There were about five days of bad weather in six years.
"A sailor who doesn't have luck is probably dead already. My other saying is bad experiences add up to good seamanship."
There's also good weather information and the ability to move 320km in a day to stay out of harm's way, but Russell is quick to head off talk of people making their own luck through preparation and hard work.
Doing so would jinx whatever has kept them safe for so long. Superstition has its place on Moonwalker - mainly in the cabin, which is filled with charms and talismans from their travels. The bubble of security around the yacht has a lot to do with faith.
"It's risky and if you're not scared of the ocean then you're not aware of what can go wrong. The longer you spend on the ocean, you realise it is way bigger than you are. I've been scared a lot in the past seven years.
"I learned to sail at this yacht club 40 years ago," says Russell, waving his hand behind to the Bay of Islands Yacht Club on the Waitangi foreshore. The sailing turned to windsurfing, which turned to national titles. He had thought he'd be a landscape gardener but wound up building a business making windsurfing boards.
There were other businesses - and then there was Karin, who was in New Zealand studying. "It was meant to be just a small fling. We both agreed to keep this light-hearted."
Then, in 2002, they bought the 9.7m catamaran This Way Up at a good price through an insurance company. Russell patched the six holes down one side and they sailed her for three years. "It was bloody flippy," he says, of the catamaran's tendency to, well, flip.
The lessons were parlayed into the knowledge needed for grander adventures, which came after they bought the more stable Moonwalker in November 2005. They left New Zealand six months later.
Now they're back and Moonwalker is up on the grass behind the club, sheltered under a huge canvas covering. It's Team New Zealand's old sail loft, he says, waving a hand at the canvas covering. "I bought it for $1100," he says.
He bought it on Trade Me. While at sea, the world moved on.
On return, wonders awaited and Russell was hooked. "I thought I was addicted to the internet. I hadn't seen it for seven years."
The waste is astonishing to him. Living on the catamaran, everything has a place and a purpose.
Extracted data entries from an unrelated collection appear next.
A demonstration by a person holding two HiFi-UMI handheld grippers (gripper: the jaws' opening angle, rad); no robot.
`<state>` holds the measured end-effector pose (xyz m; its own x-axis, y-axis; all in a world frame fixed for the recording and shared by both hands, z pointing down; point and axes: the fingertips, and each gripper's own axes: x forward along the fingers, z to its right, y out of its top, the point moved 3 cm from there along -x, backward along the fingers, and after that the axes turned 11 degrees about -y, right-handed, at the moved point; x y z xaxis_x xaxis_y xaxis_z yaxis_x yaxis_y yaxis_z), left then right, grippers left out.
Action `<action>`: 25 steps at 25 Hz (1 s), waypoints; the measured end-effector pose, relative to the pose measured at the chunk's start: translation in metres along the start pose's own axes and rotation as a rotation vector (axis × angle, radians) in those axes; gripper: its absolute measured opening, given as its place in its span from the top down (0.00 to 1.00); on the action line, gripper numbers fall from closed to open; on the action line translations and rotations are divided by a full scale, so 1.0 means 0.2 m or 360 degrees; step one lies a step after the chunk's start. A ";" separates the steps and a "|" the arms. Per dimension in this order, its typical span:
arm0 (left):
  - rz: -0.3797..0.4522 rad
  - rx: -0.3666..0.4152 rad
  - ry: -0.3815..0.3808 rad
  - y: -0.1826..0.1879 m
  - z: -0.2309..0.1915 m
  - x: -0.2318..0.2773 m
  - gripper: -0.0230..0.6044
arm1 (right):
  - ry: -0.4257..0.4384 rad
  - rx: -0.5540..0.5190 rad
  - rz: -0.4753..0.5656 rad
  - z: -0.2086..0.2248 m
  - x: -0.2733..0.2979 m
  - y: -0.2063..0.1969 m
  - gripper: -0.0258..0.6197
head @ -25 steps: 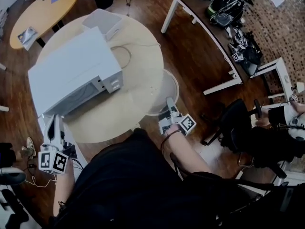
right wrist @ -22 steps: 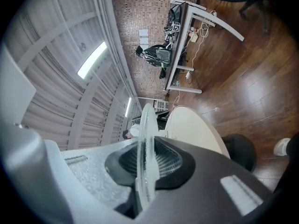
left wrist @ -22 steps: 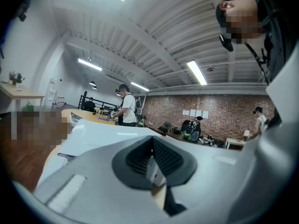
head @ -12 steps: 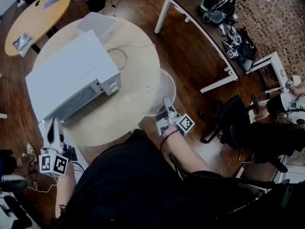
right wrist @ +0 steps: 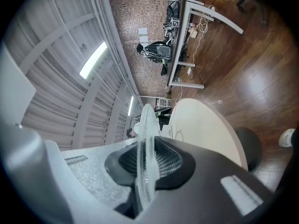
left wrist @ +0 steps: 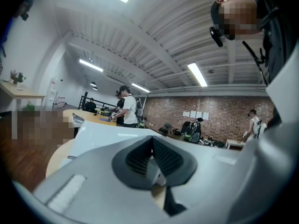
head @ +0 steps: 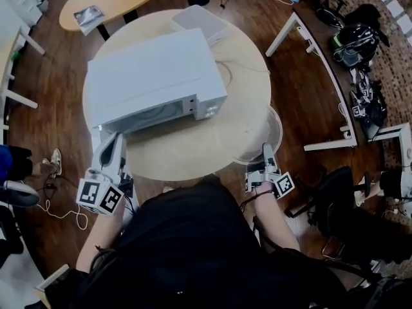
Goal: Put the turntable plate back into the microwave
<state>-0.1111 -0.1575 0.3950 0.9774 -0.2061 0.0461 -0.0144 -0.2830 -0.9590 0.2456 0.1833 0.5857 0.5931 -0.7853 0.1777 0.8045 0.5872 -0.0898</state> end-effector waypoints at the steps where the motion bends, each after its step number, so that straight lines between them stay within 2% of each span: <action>1: 0.0004 -0.0002 0.0011 0.00 -0.01 -0.01 0.95 | 0.0003 0.0006 -0.0003 0.00 0.00 -0.01 0.91; 25: -0.0002 0.0013 -0.0056 0.00 -0.01 -0.11 0.95 | 0.0041 0.0054 0.0002 -0.01 -0.16 -0.15 0.91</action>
<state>-0.1326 -0.1552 0.3937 0.9842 -0.1729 0.0376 -0.0117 -0.2758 -0.9611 0.2029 0.1900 0.5803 0.5953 -0.7889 0.1522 0.8022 0.5944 -0.0565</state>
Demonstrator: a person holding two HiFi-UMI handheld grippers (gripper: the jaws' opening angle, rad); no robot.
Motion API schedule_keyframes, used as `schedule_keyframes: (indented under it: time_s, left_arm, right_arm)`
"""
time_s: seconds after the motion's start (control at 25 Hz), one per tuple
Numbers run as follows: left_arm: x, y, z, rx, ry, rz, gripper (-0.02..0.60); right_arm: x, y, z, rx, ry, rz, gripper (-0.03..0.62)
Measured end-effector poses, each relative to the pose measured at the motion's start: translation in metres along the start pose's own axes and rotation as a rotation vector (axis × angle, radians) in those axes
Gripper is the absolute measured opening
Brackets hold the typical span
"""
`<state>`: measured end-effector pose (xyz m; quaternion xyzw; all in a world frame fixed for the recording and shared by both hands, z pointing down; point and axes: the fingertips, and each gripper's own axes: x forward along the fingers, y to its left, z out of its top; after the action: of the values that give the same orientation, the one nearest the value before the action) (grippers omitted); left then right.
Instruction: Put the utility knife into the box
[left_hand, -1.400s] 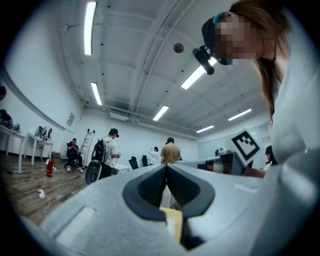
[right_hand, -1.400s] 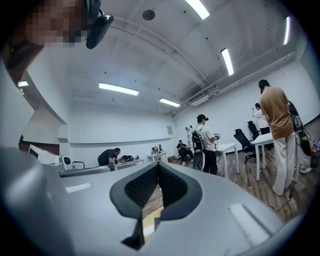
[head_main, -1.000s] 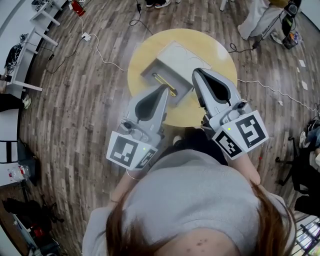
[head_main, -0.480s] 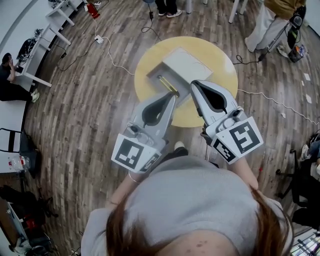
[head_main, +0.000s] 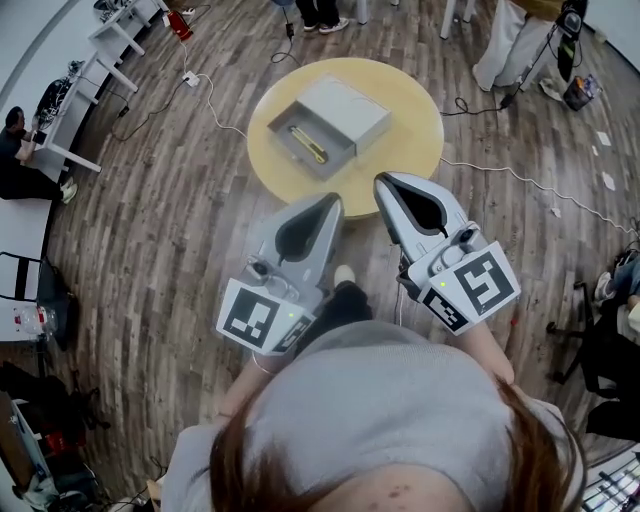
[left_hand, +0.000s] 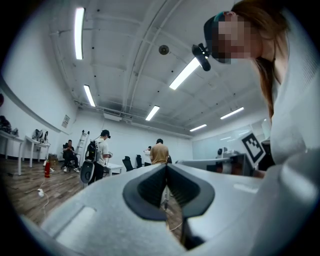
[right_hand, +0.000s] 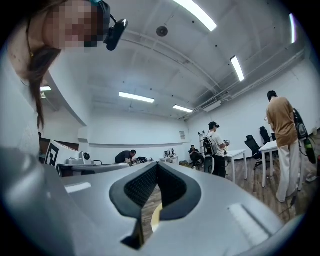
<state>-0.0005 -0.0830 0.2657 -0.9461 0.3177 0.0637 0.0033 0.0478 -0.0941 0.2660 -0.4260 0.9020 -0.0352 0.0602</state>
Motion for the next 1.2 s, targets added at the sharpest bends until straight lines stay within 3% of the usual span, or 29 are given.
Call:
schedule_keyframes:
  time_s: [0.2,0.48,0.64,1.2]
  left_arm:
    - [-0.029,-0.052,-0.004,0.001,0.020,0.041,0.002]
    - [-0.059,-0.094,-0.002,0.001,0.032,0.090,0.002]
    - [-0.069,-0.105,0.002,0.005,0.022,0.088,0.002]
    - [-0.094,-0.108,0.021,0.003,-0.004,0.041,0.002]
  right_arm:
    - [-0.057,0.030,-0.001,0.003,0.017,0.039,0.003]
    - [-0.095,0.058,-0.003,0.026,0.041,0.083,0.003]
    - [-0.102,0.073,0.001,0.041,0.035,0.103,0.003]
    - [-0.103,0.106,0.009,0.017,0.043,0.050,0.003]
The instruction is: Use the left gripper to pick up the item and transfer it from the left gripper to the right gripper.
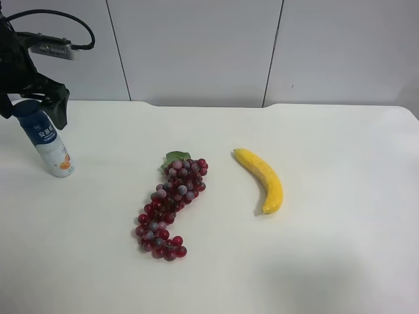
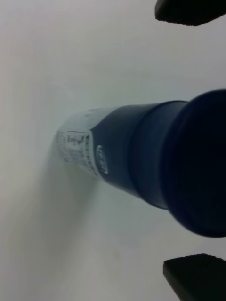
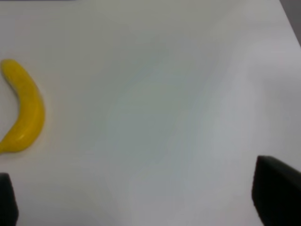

They know exactly how much they spend on essentials, down to the dollar.
"That comes from living on a boat." For budget and space reasons, food is fuel and not an indulgence. "Our food bill at the supermarket is tiny."
"People are so lucky in New Zealand but they don't realise it because we're so far removed."
The couple's second child is about to be born. Russell has that foot-to-foot hop that comes with an imminent childbirth phone call.
Then there's a plan, and another child who might learn to walk with sea legs. "We've gone around in six years and we were rushing," he says.